40000メートルの先に世界/あの - 5/5

部活でやってるスポーツの東京大会へ、見学生として選ばれた。

だが出発する日、空港で売店エリアをうろついていたら大き目の荷崩れが起きて、それに巻き込まれた。

気が付けば病院。目覚めた瞬間人生最大レベルの筋肉痛に絶叫した。体中に痣。片足が捻挫。もう片方の足は小指を骨折。

さらに不運なおまけ。

知らされた東京の大会は日付が間違っていた。

そのうえ見学生に選ばれてたのは実は別の子。人違いだ。

大会本部が間違えて深磨に通知を送ってきたのだ。

こっそり持ち出したヘソクリはまんまと親にばれて、貯金に回されてしまった。

「ほんとミマちゃんだよねえ」

「ミマちゃんの残念力はもはや才能だよ」

そう見舞いに来た親戚達がからかってゆく。

いつもならジワジワと落ち込んでゆくのだが、なぜか今回、深磨はヘヘッと笑って終わった。

理由は分からないが『何かをやった』という気持ちが不思議なほど胸いっぱいに満ちていた。

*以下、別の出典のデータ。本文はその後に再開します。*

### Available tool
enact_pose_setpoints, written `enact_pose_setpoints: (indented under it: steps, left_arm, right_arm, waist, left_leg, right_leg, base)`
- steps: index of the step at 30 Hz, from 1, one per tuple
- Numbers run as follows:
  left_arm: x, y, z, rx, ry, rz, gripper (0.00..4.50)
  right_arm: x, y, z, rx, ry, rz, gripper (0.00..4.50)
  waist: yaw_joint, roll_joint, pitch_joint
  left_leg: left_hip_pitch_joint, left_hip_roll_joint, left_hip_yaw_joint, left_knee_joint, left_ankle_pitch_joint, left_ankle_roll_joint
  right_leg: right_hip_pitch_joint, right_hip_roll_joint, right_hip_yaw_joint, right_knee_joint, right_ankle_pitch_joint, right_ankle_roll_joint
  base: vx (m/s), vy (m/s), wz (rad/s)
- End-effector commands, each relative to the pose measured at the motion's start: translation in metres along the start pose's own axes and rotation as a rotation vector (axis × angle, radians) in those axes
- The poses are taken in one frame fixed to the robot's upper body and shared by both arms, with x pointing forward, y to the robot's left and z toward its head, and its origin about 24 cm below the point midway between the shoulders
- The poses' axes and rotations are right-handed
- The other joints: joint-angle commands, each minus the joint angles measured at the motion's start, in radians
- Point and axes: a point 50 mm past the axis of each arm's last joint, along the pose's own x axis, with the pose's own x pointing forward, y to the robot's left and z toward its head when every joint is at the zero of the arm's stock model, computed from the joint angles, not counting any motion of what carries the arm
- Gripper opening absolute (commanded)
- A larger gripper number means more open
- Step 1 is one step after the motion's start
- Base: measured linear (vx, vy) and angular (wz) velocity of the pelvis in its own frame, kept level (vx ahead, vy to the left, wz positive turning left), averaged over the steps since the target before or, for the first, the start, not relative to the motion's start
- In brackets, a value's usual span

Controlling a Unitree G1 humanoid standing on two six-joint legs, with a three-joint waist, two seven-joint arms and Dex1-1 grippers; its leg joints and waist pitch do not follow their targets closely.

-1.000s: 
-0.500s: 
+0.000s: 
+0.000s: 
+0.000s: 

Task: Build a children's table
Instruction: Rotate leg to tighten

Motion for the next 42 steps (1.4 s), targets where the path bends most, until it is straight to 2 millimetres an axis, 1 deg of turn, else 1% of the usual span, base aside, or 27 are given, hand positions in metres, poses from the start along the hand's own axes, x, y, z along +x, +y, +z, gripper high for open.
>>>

……不思議といえば、リュックの中に苺のカステラが五つも入っていた。

買った覚えはないのだが、これだけの怪我をしているくらいだから、頭を打って忘れてるのかもしれない。

でも何だってこんなに買ったんだろう。

結果入院生活の少ない楽しみにはなったけど……。

そのうちの一つを食べ始めながら、深磨は首をかしげた。

そして、退院したら稽古を休んで何をしようか……などと考え始めた。

何故か、稽古は休むとはっきり決めていた。

テレビで聞いたのか本で読んだのか忘れてしまったが、

『世界は本当に広いのだから、君が心から打ち込めることがきっと山程あるよ』

という言葉が、目覚めたときからずっと深磨の心の中でわくわくわくわく踊っていた。